### Try it
There is one span to output from the data below: the lines starting at the line with "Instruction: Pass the" and ending at the line with "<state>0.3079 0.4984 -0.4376". Output it exactly, ends included, nothing more.

### Supplied information

--

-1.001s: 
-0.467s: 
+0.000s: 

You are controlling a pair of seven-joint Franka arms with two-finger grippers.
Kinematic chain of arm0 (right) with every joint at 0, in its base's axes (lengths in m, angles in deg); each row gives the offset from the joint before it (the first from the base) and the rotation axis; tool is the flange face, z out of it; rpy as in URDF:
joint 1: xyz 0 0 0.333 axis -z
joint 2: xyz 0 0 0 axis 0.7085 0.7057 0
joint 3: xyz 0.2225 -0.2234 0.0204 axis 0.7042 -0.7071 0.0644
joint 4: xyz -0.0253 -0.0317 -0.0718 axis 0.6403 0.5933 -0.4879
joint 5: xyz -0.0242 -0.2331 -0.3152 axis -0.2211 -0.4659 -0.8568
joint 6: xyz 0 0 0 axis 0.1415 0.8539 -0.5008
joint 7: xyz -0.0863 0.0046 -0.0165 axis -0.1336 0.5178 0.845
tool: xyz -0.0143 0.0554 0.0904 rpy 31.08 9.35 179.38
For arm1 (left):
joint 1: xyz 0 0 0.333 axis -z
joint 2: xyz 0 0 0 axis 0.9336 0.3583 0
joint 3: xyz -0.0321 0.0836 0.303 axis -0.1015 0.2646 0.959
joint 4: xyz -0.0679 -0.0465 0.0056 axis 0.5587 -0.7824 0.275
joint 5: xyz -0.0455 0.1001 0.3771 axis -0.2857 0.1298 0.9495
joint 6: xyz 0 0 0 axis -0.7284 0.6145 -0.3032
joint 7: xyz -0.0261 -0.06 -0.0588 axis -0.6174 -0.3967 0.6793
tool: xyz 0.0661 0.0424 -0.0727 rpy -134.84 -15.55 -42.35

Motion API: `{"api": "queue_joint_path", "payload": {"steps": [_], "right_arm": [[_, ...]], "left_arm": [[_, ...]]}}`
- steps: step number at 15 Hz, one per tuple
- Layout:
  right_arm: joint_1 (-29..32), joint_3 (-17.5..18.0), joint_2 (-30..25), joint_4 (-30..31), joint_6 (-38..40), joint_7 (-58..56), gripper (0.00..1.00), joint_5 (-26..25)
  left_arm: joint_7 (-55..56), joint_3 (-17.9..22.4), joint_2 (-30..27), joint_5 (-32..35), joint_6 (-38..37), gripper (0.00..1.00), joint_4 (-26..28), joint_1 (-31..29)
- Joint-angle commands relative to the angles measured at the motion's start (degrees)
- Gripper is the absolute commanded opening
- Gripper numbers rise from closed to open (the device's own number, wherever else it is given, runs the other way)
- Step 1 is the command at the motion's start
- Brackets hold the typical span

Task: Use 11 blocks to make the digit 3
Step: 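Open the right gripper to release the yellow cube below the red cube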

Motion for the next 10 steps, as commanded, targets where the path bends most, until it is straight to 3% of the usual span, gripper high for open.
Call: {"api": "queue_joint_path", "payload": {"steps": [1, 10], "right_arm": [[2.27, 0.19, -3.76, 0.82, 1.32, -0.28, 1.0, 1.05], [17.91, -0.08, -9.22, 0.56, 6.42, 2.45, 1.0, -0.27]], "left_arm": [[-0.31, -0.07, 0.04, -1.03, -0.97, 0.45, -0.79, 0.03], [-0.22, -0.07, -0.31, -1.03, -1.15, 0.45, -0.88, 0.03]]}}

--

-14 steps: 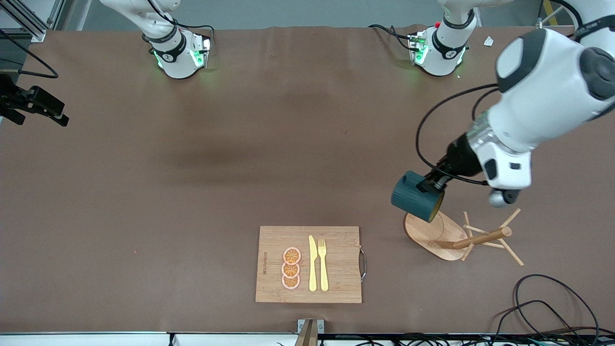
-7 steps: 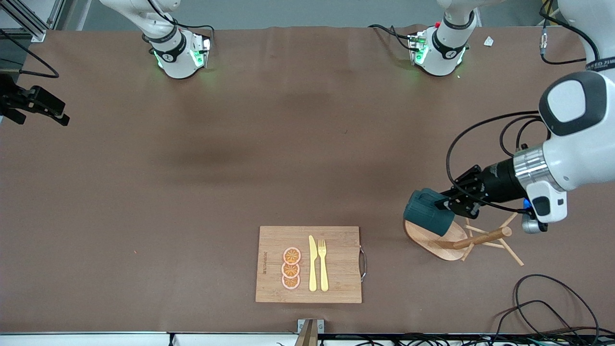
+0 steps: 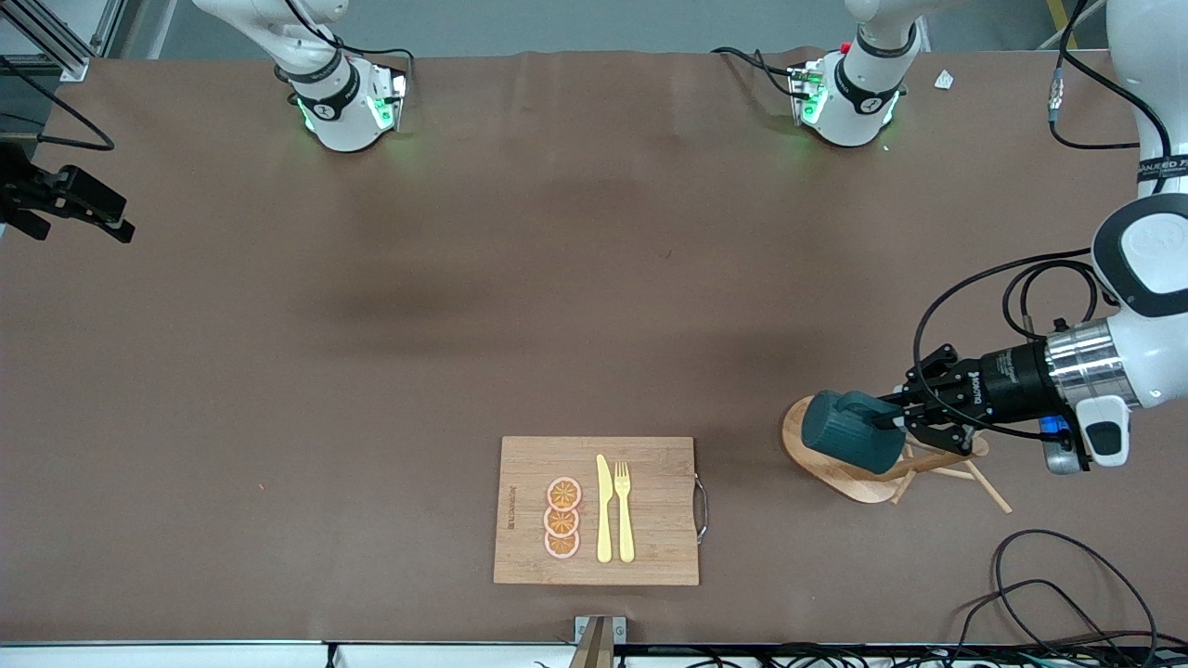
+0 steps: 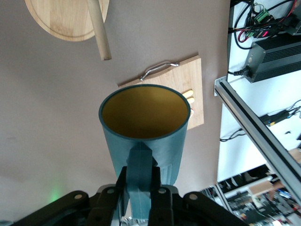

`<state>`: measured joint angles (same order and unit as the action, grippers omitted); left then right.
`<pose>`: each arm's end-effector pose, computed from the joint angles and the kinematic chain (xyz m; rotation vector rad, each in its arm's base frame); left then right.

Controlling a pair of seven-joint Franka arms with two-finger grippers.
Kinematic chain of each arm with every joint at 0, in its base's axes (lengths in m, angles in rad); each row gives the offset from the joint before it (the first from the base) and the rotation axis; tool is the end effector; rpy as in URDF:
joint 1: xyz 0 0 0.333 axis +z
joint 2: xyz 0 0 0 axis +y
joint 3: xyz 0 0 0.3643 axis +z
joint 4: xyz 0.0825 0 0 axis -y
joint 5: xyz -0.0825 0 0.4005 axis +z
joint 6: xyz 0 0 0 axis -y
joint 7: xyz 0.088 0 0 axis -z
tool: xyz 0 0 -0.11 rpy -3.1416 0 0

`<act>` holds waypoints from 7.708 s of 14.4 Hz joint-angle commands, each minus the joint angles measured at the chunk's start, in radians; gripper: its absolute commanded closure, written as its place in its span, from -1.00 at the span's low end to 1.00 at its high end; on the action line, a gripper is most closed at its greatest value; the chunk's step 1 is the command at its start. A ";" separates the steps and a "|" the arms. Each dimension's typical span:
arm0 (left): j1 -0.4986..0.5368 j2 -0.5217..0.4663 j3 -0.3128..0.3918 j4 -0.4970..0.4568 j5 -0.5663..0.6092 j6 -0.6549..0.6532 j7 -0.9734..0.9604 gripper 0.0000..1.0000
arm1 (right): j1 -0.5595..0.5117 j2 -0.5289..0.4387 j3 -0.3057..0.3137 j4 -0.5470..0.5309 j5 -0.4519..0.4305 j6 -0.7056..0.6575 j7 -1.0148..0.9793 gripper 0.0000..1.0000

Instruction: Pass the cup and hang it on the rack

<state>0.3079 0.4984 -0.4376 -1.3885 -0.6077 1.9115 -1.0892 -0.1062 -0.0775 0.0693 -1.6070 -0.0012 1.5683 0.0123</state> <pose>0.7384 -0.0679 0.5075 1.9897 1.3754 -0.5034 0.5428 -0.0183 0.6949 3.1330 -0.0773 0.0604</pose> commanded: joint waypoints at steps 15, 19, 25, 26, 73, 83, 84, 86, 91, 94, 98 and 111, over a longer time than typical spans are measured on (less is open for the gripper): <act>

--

### Exercise answer
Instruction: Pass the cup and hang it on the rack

<state>0.3079 0.4984 -0.4376 -1.3885 -0.6077 1.9115 -1.0892 -0.1062 -0.0775 0.0693 -1.6070 -0.0012 1.5683 0.0123</state> <pose>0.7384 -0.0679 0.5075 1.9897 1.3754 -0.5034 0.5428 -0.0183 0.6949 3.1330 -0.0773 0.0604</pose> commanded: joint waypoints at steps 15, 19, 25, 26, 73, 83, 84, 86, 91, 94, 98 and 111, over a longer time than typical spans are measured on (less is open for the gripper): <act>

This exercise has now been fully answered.